In a speech to an IIR conference in Sydney on Friday, Bollard outlined RBNZ research suggesting the countercyclical buffer on its own would have little effect on a credit boom.
The research, now public, suggests the buffer and similar "macroprudential" tools would have no more effect than a 50 basis point increase in the official NZ cash rate.
Under Basel III's countercyclical buffer, regulators can insist banks hold up to 2.5 per cent of extra Tier 1 capital at times of high credit growth. The precise conditions for triggering the buffer are still being negotiated, though it is expected to be invoked only once every 20 years or so in a given national market.
The countercyclical buffer and other such "macroprudential" tools aim to reduce risk across the financial system by lifting capital across the industry. (Existing "microprudential rules, in contrast, aim to reduce risk in individual institutions.) Supporters of macroprudential tools believe they could play a key role in preventing or moderating a new global financial crisis in the decades ahead.
Bollard said regulators "do need to keep preparing for how we might deal with credit and asset price booms when they recur in the future."
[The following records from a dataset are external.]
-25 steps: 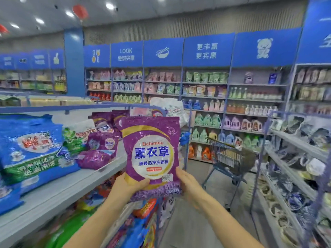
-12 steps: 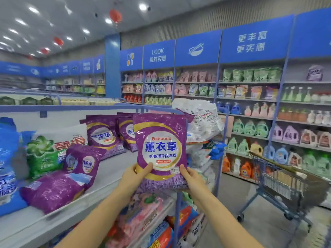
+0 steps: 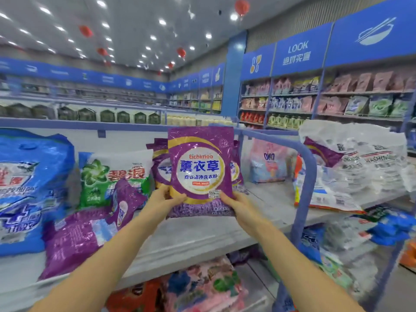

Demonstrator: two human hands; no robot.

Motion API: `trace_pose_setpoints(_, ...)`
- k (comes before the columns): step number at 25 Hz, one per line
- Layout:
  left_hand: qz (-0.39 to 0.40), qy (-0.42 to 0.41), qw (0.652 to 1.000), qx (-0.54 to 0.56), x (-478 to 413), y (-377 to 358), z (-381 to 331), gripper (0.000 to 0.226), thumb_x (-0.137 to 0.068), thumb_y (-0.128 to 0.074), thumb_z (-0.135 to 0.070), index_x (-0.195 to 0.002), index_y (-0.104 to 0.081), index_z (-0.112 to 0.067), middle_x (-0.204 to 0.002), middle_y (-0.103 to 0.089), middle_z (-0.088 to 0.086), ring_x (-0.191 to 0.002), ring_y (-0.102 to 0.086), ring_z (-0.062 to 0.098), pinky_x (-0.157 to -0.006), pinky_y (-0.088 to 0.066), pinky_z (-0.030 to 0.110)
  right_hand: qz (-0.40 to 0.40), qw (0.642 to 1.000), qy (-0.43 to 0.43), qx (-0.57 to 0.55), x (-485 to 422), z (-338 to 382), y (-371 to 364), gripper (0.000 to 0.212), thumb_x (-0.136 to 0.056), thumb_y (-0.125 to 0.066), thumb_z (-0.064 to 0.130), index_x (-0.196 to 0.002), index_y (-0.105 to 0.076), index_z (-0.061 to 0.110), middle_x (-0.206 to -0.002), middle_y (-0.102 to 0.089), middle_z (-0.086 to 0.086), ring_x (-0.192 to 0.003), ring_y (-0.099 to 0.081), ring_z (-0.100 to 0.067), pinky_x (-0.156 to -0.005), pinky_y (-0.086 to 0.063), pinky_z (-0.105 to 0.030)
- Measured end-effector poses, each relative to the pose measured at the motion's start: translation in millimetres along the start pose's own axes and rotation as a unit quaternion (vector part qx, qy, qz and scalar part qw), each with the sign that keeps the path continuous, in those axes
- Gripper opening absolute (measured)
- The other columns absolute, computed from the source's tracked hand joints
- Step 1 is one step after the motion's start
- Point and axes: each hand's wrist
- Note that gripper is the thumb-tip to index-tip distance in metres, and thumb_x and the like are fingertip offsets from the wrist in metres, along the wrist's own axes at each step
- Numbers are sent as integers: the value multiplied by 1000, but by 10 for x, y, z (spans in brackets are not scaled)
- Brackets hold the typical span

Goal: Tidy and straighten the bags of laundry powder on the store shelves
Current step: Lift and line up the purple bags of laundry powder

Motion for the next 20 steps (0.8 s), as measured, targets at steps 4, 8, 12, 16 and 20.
trace_pose_setpoints(4, -53, 22, 998, -32, -285, 64, 117, 22, -84, -65, -2, -103, -55, -5, -100, -63, 9, -94, -58, 22, -83, -45, 30, 42, 999, -20, 15, -418, -146, -114, 19, -91, -57, 19, -105, -64, 7, -104, -70, -7, -97, -65, -21, -87, -52, -29)
trace_pose_setpoints(8, -94, 64, 987, -112, -449, 39, 297, 23, -81, -69, -8, -102, -59, -6, -94, -63, 6, -88, -57, 18, -79, -43, 28, 44, 994, -26, 99, -730, -372, -126, 15, -90, -60, 20, -97, -65, 7, -109, -68, -17, -95, -63, -24, -84, -48, -27)
trace_pose_setpoints(12, -111, 87, 986, -88, -651, 96, 329, 29, -78, -71, -2, -104, -60, 5, -92, -63, 8, -89, -59, 22, -87, -47, 30, 48, 987, -11, 150, -1001, -412, -154, 26, -87, -64, 25, -102, -63, 4, -103, -69, -18, -90, -62, -25, -90, -49, -37)
trace_pose_setpoints(16, -124, 105, 983, -90, -740, 82, 330, 32, -74, -67, 7, -105, -59, 2, -98, -66, 8, -96, -61, 23, -88, -50, 35, 78, 987, 6, 137, -1136, -357, -135, 32, -88, -63, 18, -118, -54, 13, -110, -66, -7, -99, -62, -19, -92, -50, -33)
trace_pose_setpoints(20, -172, 102, 972, -120, -722, 91, 382, 39, -75, -47, 23, -105, -50, -3, -92, -58, 5, -95, -54, 23, -74, -46, 30, 101, 982, -9, 160, -1222, -437, -67, 41, -86, -64, 12, -125, -49, 13, -117, -63, -5, -105, -59, -18, -96, -47, -35)
Point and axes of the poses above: each hand's wrist, its own x-axis away from the middle knuckle, its own y-axis out of the back of the hand, z = x × y
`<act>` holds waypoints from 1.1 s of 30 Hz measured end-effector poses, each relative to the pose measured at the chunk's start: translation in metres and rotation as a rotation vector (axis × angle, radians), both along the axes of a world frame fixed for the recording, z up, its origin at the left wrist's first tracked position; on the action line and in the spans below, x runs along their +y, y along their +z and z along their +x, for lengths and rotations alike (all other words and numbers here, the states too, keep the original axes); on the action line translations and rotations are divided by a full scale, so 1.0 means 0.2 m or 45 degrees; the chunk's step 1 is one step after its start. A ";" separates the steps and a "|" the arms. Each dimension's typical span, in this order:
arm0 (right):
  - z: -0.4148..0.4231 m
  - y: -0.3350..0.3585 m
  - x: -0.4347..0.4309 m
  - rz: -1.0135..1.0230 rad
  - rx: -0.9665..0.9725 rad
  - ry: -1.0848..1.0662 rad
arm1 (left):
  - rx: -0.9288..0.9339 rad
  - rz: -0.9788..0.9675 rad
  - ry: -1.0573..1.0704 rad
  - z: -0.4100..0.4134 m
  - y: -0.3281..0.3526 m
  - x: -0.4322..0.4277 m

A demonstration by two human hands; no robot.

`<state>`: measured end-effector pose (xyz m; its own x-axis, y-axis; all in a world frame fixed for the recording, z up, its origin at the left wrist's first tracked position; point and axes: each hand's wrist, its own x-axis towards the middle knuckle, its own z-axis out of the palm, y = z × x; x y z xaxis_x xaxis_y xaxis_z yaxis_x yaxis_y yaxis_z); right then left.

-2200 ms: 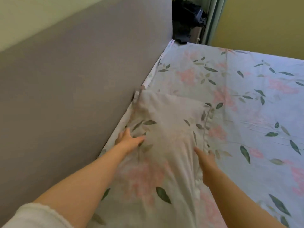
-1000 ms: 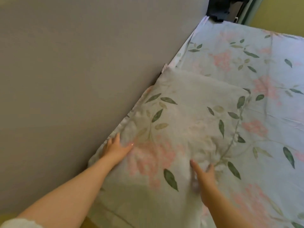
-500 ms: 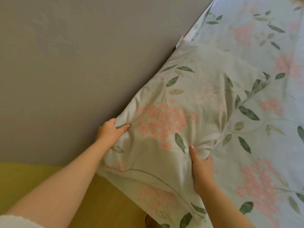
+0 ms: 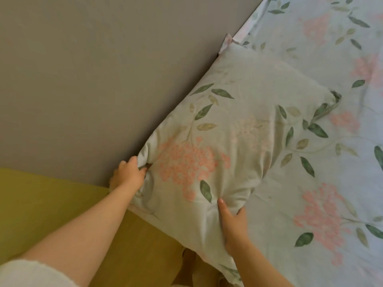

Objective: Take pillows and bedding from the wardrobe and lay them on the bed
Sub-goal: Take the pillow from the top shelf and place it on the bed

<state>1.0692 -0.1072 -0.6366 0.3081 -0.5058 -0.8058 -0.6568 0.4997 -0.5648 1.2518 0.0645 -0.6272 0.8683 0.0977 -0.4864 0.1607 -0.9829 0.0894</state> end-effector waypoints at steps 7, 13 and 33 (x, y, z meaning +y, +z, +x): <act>0.01 -0.05 0.00 0.021 0.145 -0.023 | 0.003 -0.021 0.064 -0.07 -0.06 0.01; 0.00 0.15 -0.06 0.125 0.129 0.012 | 0.074 -0.183 0.131 -0.16 0.11 -0.11; -0.79 0.86 -0.77 0.096 -0.159 0.274 | 0.079 -1.044 0.652 -1.48 0.77 -0.99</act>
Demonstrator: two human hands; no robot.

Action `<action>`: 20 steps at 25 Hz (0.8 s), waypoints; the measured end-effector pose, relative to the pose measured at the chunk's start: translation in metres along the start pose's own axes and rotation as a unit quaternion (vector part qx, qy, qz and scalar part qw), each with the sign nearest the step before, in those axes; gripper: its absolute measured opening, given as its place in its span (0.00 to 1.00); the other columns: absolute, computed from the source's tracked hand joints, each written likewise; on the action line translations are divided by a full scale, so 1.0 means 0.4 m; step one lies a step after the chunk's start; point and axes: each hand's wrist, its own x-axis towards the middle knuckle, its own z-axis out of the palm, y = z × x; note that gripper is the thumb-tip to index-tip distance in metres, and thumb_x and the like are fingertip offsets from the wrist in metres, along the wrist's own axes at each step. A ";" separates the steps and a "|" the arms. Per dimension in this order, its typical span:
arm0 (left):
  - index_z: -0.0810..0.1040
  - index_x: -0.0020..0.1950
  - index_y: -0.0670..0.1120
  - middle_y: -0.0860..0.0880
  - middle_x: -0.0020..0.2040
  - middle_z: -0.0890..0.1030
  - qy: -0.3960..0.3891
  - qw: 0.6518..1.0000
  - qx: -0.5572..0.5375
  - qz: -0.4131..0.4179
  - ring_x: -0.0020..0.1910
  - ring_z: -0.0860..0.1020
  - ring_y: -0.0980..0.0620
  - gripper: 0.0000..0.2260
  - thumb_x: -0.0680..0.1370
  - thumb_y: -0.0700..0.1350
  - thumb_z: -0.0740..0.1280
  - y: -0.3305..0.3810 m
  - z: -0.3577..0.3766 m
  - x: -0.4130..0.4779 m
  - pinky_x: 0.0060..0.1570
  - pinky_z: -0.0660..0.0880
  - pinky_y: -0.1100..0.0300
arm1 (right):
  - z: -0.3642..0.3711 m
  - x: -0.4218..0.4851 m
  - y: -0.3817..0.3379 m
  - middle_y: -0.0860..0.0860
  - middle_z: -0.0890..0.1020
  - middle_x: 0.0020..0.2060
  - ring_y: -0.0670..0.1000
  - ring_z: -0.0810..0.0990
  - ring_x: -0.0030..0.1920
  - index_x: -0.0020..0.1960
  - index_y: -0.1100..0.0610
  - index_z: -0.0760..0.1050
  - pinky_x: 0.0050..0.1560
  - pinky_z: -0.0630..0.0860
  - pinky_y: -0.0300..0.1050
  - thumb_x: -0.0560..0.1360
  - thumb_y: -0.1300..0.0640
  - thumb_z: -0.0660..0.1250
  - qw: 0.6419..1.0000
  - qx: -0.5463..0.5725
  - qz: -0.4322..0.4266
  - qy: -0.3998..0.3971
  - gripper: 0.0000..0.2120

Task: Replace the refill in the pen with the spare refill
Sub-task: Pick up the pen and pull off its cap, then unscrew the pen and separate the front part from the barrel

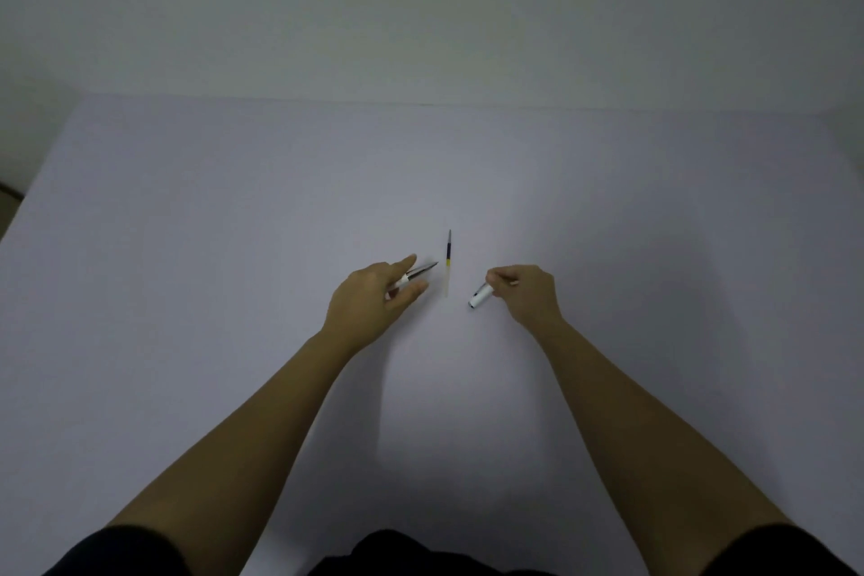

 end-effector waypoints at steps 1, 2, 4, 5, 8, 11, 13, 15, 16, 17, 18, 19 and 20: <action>0.70 0.69 0.50 0.50 0.41 0.76 -0.002 1.000 -0.012 0.003 0.43 0.75 0.50 0.20 0.78 0.55 0.61 0.003 0.002 0.004 0.44 0.71 0.57 | 0.005 0.007 0.003 0.61 0.85 0.46 0.59 0.83 0.48 0.49 0.63 0.82 0.54 0.77 0.49 0.73 0.59 0.68 1.000 -0.011 0.004 0.000 0.09; 0.70 0.69 0.48 0.49 0.41 0.76 -0.003 1.000 -0.024 0.003 0.43 0.75 0.50 0.20 0.78 0.53 0.60 0.005 0.003 0.009 0.44 0.71 0.57 | 0.009 0.016 0.006 0.61 0.84 0.46 0.59 0.83 0.47 0.50 0.63 0.81 0.52 0.76 0.47 0.73 0.58 0.69 1.000 -0.015 0.009 0.001 0.09; 0.71 0.68 0.46 0.48 0.41 0.77 -0.004 0.999 -0.043 0.003 0.43 0.75 0.50 0.19 0.79 0.50 0.60 0.007 0.007 0.016 0.45 0.70 0.59 | 0.015 0.027 0.010 0.60 0.83 0.45 0.58 0.81 0.47 0.51 0.64 0.78 0.48 0.73 0.43 0.73 0.58 0.69 0.999 -0.025 0.020 0.006 0.10; 0.71 0.68 0.45 0.48 0.41 0.77 -0.004 0.999 -0.045 0.003 0.43 0.75 0.50 0.19 0.79 0.49 0.59 0.007 0.010 0.019 0.45 0.69 0.60 | 0.019 0.031 0.010 0.60 0.83 0.45 0.58 0.81 0.46 0.50 0.64 0.78 0.46 0.72 0.42 0.73 0.58 0.69 0.999 -0.039 0.015 0.011 0.10; 0.72 0.68 0.44 0.48 0.41 0.77 -0.010 0.999 -0.047 -0.002 0.43 0.74 0.51 0.18 0.79 0.49 0.59 0.009 0.009 0.022 0.46 0.68 0.60 | 0.034 0.038 0.021 0.62 0.82 0.45 0.59 0.80 0.46 0.47 0.64 0.79 0.45 0.71 0.42 0.73 0.58 0.68 0.997 -0.070 -0.008 0.025 0.09; 0.71 0.67 0.44 0.49 0.39 0.76 -0.022 0.998 -0.052 -0.016 0.41 0.73 0.51 0.18 0.79 0.49 0.59 0.009 0.008 0.021 0.44 0.67 0.61 | 0.038 0.036 0.026 0.63 0.81 0.46 0.59 0.80 0.46 0.47 0.64 0.80 0.45 0.69 0.41 0.73 0.58 0.68 0.996 -0.084 -0.019 0.036 0.09; 0.73 0.66 0.44 0.51 0.35 0.74 -0.024 0.998 -0.061 -0.022 0.37 0.72 0.53 0.17 0.79 0.48 0.60 0.010 0.003 0.019 0.40 0.66 0.63 | 0.035 0.033 0.021 0.63 0.81 0.46 0.59 0.80 0.46 0.48 0.64 0.80 0.45 0.69 0.41 0.74 0.57 0.67 0.995 -0.086 -0.024 0.046 0.09; 0.80 0.51 0.43 0.51 0.31 0.70 -0.026 0.998 -0.062 -0.011 0.31 0.69 0.55 0.10 0.78 0.44 0.60 0.010 -0.005 0.016 0.34 0.64 0.63 | 0.022 0.031 0.000 0.63 0.81 0.46 0.59 0.80 0.46 0.48 0.64 0.80 0.46 0.69 0.41 0.75 0.58 0.66 0.993 -0.091 -0.045 0.066 0.10; 0.77 0.40 0.40 0.50 0.29 0.68 -0.031 0.998 -0.055 -0.002 0.29 0.66 0.55 0.10 0.78 0.42 0.60 0.010 -0.012 0.015 0.31 0.62 0.61 | 0.012 0.030 -0.018 0.63 0.81 0.46 0.59 0.80 0.46 0.48 0.64 0.80 0.46 0.70 0.42 0.76 0.58 0.65 0.991 -0.088 -0.063 0.073 0.10; 0.71 0.35 0.38 0.49 0.28 0.66 -0.038 0.998 -0.044 0.008 0.28 0.64 0.53 0.12 0.77 0.41 0.60 0.011 -0.020 0.015 0.30 0.60 0.60 | 0.000 0.027 -0.042 0.62 0.82 0.45 0.59 0.81 0.46 0.48 0.64 0.80 0.47 0.71 0.43 0.76 0.58 0.64 0.991 -0.078 -0.085 0.067 0.10; 0.68 0.34 0.37 0.48 0.28 0.66 -0.049 0.998 -0.032 0.016 0.28 0.63 0.52 0.13 0.77 0.41 0.60 0.010 -0.028 0.017 0.30 0.60 0.60 | -0.014 0.024 -0.069 0.62 0.83 0.44 0.60 0.81 0.45 0.48 0.64 0.80 0.48 0.74 0.45 0.77 0.58 0.63 0.991 -0.063 -0.109 0.043 0.10; 0.68 0.34 0.36 0.47 0.29 0.68 -0.064 0.997 -0.018 0.026 0.28 0.64 0.52 0.13 0.77 0.42 0.60 0.007 -0.037 0.020 0.30 0.60 0.60 | -0.030 0.018 -0.100 0.61 0.83 0.43 0.59 0.81 0.45 0.48 0.63 0.80 0.49 0.75 0.48 0.78 0.58 0.61 0.990 -0.053 -0.133 0.001 0.11; 0.70 0.36 0.36 0.45 0.31 0.70 -0.082 0.996 -0.001 0.041 0.30 0.65 0.51 0.14 0.78 0.43 0.59 0.005 -0.046 0.023 0.31 0.61 0.59 | -0.044 0.011 -0.129 0.60 0.84 0.43 0.58 0.81 0.45 0.49 0.62 0.80 0.49 0.76 0.49 0.78 0.57 0.60 0.985 -0.061 -0.155 -0.050 0.12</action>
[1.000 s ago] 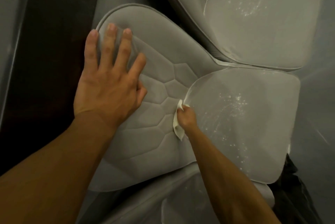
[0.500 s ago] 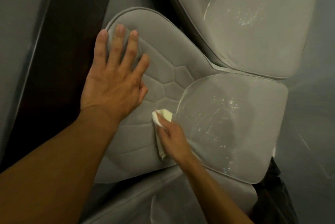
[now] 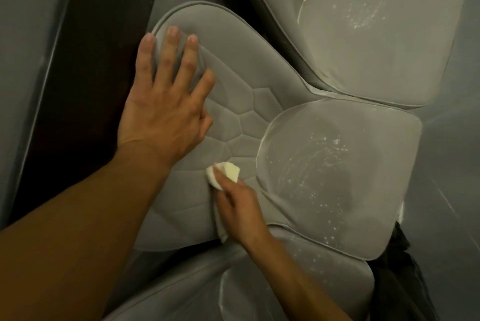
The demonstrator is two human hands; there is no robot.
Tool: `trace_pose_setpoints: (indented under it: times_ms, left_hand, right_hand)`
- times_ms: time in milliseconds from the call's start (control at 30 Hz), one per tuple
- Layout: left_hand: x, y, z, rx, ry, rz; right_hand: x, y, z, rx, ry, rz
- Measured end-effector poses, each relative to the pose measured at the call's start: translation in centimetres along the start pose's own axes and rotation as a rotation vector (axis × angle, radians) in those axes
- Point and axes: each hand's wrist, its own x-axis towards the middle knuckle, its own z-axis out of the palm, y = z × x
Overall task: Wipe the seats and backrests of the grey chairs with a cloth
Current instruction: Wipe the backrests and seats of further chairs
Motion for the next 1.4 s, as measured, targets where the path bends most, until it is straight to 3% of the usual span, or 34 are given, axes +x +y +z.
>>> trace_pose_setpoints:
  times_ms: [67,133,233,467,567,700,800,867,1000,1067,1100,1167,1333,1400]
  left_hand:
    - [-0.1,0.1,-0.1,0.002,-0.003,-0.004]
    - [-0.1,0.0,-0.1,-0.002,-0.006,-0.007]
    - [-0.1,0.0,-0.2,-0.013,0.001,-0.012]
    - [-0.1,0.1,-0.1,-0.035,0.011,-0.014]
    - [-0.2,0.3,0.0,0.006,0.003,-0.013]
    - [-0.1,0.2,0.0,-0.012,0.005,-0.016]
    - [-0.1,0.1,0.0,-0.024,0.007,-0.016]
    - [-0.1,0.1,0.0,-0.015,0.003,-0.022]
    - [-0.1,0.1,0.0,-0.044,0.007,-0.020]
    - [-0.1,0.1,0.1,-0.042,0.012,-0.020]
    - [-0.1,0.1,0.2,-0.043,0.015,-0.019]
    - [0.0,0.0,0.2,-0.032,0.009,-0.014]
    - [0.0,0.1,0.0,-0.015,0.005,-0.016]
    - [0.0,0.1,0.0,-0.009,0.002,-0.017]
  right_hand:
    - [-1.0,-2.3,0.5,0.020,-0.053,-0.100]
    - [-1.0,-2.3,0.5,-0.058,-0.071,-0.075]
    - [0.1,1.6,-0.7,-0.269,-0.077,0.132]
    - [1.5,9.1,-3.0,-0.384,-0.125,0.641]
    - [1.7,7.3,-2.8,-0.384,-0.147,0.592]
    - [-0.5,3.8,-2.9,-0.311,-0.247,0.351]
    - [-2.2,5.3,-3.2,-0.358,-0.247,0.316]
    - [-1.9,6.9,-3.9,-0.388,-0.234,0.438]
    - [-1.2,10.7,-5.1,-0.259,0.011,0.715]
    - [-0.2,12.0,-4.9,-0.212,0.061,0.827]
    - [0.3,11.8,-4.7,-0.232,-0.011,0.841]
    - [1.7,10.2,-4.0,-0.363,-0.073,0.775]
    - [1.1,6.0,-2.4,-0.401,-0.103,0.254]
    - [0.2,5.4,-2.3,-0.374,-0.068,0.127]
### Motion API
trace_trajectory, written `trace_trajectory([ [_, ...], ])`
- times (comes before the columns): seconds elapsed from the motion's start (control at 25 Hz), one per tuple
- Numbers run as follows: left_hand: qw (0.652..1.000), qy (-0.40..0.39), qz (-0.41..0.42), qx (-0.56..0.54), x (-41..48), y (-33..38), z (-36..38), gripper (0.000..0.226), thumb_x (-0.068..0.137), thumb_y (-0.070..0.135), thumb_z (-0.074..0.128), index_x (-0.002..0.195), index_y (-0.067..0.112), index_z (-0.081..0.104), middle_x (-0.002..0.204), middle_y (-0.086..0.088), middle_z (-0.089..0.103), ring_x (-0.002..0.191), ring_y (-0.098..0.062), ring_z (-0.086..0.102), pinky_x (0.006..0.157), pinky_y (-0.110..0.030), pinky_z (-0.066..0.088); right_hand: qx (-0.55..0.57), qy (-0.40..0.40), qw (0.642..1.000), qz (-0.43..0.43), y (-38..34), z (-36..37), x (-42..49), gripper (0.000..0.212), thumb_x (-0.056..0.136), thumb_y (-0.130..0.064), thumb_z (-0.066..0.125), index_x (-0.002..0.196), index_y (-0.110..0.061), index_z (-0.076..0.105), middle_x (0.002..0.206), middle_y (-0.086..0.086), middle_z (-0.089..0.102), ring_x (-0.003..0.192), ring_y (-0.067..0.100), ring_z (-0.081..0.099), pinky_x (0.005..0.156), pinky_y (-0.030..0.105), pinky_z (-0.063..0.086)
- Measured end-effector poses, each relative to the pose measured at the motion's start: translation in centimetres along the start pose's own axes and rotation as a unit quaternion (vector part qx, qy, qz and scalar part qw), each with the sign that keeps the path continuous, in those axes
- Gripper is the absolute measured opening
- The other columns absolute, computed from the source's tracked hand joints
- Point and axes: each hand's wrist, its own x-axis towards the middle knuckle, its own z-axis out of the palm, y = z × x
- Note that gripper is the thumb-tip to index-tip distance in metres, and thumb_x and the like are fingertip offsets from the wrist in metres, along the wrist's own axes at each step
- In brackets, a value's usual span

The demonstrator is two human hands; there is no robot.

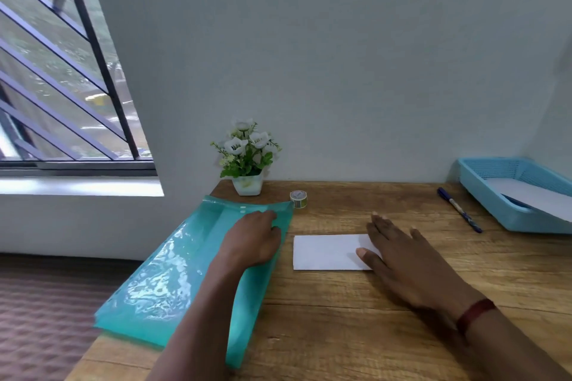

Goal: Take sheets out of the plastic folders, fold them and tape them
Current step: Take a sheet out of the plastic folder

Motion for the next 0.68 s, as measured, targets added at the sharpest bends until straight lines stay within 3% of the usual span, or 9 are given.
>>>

And, he said, macroprudential instruments might help bolster financial system resilience and possibly moderate credit cycles. As well as a countercyclical buffer, possible tools included credit-based measures, accounting tools and liquidity instruments.
But he warned of the need for realistic expectations about the results. He said RBNZ calculations suggested a countercyclical buffer "would have only a small dampening effect on the upswing of the credit cycle, through its effect on the cost of funds, unless one makes extreme assumptions about the size of the countercyclical buffer or the market cost of capital."
The RBNZ held a workshop on macroprudential policy last Monday. Its centrepiece was a
detailed and unenthusiastic assessment of macroprudential tools by the RBNZ's Yuong Ha and Bernard Hodgetts.